Exercise objective |
All lines with the word "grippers" are to be found and copied from the listing.

Source material |
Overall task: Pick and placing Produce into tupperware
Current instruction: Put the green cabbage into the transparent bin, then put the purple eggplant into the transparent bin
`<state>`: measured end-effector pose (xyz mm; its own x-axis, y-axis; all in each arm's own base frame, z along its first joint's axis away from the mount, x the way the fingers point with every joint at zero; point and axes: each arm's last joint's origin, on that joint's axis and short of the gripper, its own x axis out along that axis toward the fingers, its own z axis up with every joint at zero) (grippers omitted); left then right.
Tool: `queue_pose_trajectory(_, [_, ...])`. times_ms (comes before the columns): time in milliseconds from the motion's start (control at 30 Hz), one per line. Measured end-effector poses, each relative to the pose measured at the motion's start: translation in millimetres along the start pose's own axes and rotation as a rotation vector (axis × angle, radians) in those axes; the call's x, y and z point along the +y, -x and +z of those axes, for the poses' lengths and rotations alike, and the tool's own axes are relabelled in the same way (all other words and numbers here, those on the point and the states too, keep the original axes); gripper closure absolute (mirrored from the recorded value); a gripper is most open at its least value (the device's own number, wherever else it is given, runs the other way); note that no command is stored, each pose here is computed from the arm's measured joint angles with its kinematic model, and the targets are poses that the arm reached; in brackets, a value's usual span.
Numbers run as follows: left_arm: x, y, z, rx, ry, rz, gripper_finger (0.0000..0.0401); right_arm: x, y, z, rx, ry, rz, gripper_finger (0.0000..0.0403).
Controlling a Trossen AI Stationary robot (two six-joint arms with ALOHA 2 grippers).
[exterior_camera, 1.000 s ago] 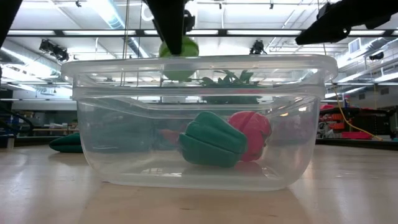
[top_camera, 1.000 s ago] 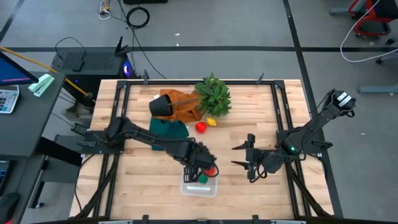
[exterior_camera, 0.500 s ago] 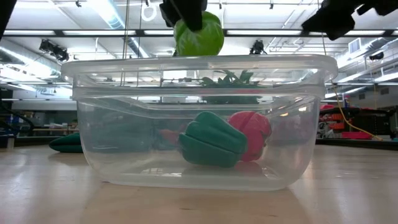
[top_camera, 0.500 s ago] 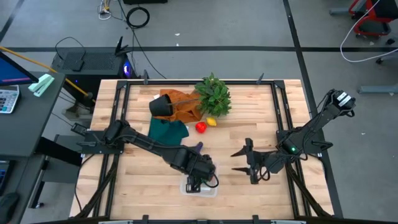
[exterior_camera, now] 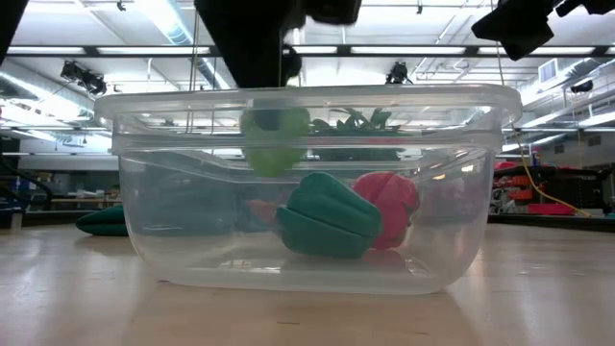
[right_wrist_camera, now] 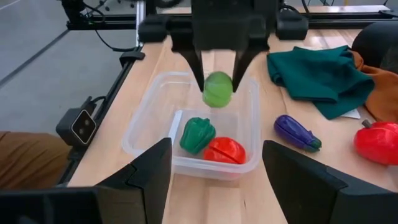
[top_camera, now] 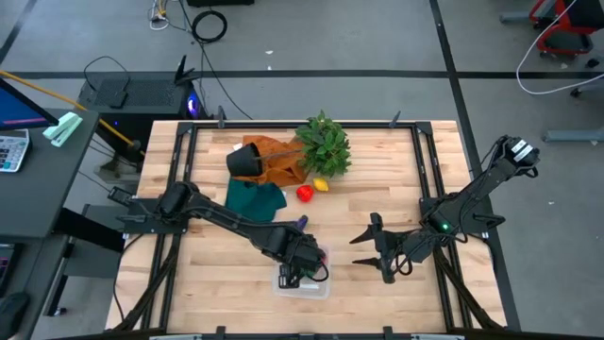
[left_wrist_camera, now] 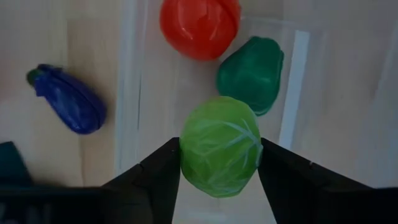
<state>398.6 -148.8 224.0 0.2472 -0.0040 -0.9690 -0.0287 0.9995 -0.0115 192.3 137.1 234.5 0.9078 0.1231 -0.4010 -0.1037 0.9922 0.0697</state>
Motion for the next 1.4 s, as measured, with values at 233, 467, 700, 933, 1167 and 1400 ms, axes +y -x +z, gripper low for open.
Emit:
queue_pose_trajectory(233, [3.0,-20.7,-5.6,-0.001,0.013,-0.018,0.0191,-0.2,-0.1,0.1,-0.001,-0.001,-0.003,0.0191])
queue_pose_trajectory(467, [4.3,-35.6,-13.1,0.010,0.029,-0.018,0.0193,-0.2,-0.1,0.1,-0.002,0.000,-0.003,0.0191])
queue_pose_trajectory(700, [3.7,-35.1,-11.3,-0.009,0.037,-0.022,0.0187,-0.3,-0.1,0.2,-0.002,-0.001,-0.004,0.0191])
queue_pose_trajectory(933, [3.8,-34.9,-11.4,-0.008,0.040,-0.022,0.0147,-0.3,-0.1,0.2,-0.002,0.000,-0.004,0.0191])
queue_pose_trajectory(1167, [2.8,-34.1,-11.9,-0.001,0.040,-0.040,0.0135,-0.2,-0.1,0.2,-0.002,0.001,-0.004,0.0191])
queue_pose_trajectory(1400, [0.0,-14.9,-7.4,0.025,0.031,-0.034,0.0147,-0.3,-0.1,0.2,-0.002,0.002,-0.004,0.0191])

Solution |
`<state>`: measured end-effector pose (xyz mm; its own x-axis, y-axis; all in each arm's own base frame, z along its first joint's axis away from the mount, x the way the fingers point with every joint at zero; point and axes: each arm's last joint's origin, on that joint's axis and short of the gripper, its own x axis out along that axis toward the fingers, its own z axis up with every joint at zero) (grippers omitted); left then right.
Controlling a Trossen AI Stationary robot (two six-joint arms with ALOHA 2 grippers).

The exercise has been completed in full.